Tom Hanks - 2019 - Actor

(Credits: Far Out / YouTube Still)

Thu 12 February 2026 19:12, UK

Music was always meant to be temporary. Even though record industries have made a mint out of selling the back catalogues of the biggest artists in the world, the genesis of rock and roll was about making the kind of music that could resonate with people at the moment, rather than being carried on like hymns for generations to come. 

This attitude gave the music its essential pop and fizz, inspiring a legion of youngsters with its vital devil-may-care spirit. Among the most inspired was Tom Hanks. As a young kid who was constantly moving from city to city as a youngster, rock and roll became an endearing company. 

In this way, it did achieve wider resonance in his life (and just about everyone else’s too). That’s how despite its temporary nature, rock and roll endures. The best icons of the genre have, therefore, achieved timelessness. And Hanks was convinced that George Harrison’s music would be played long after he was gone.

When Hanks was a little kid, he was already an avid fan of what was coming out of the American rock scene. Before The Beatles and The Rolling Stones arrived across the Atlantic, the sounds of Elvis Presley were already sending shockwaves through the rock and roll world, bringing with it the kind of excitement that normally had to be reserved for activities behind closed doors.

For Hanks, it was about more than just music. Every time people got the opportunity to play their singles in the car, they were interested in celebrating life in those three minutes, either singing about the lives they were living or the ones they wanted to live but never got the chance to.

Once America went into its dark age following the assassination of President Kennedy, the world seemed just a little bit brighter when The Beatles played The Ed Sullivan Show for the first time.

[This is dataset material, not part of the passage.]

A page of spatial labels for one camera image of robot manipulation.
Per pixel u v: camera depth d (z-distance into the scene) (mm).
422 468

Even though Paul McCartney and John Lennon were the main breakout stars behind the band, Harrison was always in the background planning the right time to strike.

Since he wasn’t as interested in writing pieces at first, Harrison would normally reserve his vocal showcases only a few times per album, making tracks that were much more dour than his bandmates on tracks like ‘Don’t Bother Me’. By the time the group had become a studio entity in the late 1960s, though, Harrison had become a seasoned songwriter who was perhaps even better than Lennon and McCartney, making tracks that hit you right in the gut like ‘While My Guitar Gently Weeps’.

Life after the Fab Four

After freeing himself from The Beatles in the late 1960s, Harrison blossomed on All Things Must Pass, making songs with a spiritual bent to them like ‘Behind That Locked Door’ and ‘Beware of Darkness’. Even though Hanks could appreciate the Fab Four as a complete entity, he knew that Harrison’s words about salvation and spiritualism weren’t just part of the 1960s dream.

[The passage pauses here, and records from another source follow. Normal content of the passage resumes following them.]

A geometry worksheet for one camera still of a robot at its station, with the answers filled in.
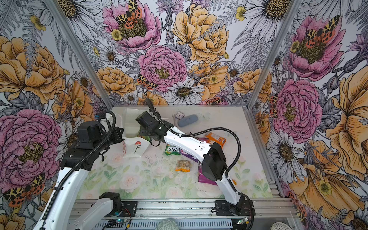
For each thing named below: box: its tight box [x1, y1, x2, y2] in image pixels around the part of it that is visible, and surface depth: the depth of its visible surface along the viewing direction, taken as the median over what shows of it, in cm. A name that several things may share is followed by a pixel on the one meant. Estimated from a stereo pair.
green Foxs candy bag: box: [164, 143, 182, 156], surface depth 96 cm
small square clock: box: [175, 111, 185, 120], surface depth 117 cm
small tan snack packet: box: [175, 159, 192, 173], surface depth 89 cm
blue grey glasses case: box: [178, 114, 199, 127], surface depth 114 cm

When Harrison got his star on the Hollywood Walk of Fame, Hanks said that the former Beatle’s music was immortal, saying, “[The Beatles] were when the world turned. That’s when we escaped the doldrums and moved on to a brighter, better future…every record was an event, every cut was an opera. Their entire story told ours. All things must pass, sure, but George is going to live forever.”

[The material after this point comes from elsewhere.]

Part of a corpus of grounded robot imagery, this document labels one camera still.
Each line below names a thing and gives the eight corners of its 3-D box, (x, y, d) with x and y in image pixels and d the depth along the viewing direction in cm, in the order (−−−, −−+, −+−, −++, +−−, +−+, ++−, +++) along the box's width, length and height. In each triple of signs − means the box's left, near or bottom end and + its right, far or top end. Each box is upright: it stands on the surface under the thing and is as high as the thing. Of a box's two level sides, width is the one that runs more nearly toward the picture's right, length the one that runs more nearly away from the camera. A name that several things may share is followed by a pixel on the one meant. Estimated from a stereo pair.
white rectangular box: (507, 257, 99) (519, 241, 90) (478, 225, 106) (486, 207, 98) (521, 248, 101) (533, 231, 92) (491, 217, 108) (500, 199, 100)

Hanks’s claim has continued to hold true right through to today, with songs like ‘Isn’t It a Pity’ and ‘What Is Life’ having the same emotional resonance with people hearing it in 2024 as they did hearing it in 1970. Harrison may not have envisioned being the leader of a generation, but if he had the platform, he figured that he might as well use it to change the world for the better.

As Harrison put it himself, “I think people who truly can live a life in music are telling the world, ‘You can have my love, you can have my smiles. Forget the bad parts, you don’t need them. Just take the music, the goodness, because it’s the very best, and it’s the part I give most willingly.”